EXERCISE BRIEF: From the data underneath, reproduce exactly the stretch that begins at the line with "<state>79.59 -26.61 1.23" and ends after the line with "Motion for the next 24".

╭──

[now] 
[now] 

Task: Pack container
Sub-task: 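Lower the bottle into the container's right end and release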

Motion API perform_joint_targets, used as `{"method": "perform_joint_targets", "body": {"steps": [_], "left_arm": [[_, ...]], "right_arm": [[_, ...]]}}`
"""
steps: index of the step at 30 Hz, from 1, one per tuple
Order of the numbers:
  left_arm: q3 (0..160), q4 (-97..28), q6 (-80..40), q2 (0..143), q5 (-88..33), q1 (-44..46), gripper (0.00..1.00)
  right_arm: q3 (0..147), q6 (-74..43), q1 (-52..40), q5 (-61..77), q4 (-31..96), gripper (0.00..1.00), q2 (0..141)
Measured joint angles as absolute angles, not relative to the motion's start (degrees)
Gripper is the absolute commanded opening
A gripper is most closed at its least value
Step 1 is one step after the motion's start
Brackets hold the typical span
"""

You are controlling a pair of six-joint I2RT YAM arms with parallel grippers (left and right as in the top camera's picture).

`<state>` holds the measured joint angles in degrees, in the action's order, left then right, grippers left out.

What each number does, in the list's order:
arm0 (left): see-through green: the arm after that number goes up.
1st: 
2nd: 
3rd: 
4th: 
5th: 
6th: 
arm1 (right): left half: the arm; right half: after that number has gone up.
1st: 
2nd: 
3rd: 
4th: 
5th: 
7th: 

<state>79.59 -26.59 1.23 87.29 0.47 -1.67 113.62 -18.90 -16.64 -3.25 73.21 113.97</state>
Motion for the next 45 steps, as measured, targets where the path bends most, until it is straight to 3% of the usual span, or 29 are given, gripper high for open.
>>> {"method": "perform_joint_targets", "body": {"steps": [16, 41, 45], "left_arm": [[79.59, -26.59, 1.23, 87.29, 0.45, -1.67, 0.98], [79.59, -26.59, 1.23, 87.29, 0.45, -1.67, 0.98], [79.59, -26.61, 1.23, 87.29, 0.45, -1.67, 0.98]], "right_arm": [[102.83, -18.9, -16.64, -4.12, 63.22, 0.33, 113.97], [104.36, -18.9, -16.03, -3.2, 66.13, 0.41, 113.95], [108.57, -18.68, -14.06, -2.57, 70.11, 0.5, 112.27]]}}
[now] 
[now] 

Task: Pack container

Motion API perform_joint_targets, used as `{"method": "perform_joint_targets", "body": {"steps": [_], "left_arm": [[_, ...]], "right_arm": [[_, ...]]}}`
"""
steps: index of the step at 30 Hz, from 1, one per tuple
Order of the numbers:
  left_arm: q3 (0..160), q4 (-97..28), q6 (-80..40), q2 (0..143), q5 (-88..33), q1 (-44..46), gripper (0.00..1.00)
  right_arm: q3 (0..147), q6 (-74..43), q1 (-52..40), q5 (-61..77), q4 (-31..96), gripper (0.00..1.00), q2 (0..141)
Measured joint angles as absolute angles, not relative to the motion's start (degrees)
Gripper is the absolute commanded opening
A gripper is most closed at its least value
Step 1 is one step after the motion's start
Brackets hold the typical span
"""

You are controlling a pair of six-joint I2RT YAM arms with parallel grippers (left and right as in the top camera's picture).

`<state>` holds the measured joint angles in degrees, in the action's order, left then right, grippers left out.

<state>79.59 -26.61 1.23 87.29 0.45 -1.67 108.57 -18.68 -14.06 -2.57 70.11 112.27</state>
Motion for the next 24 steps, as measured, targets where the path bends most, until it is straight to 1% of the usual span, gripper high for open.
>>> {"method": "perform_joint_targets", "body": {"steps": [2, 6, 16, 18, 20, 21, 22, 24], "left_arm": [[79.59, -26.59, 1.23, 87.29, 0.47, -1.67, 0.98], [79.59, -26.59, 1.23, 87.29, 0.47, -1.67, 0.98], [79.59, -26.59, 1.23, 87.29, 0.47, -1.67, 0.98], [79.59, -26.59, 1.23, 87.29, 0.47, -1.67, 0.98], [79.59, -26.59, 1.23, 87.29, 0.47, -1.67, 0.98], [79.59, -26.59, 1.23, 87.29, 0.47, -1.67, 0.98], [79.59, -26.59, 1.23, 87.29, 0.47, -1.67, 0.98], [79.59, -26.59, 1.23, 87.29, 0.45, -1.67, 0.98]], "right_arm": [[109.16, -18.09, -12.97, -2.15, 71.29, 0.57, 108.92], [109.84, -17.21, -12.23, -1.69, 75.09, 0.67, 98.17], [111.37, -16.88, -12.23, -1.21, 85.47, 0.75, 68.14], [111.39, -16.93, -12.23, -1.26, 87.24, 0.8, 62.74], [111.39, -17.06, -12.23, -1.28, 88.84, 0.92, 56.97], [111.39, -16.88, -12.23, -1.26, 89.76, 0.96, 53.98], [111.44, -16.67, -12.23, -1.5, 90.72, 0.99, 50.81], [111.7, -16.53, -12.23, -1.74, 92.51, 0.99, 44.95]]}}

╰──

YOUR RESPONSE:
<state>79.59 -26.61 1.23 87.29 0.45 -1.67 108.57 -18.68 -14.06 -2.57 70.11 112.27</state>
Motion for the next 24 steps, as measured, targets where the path bends most, until it is straight to 1% of the usual span, gripper high for open.

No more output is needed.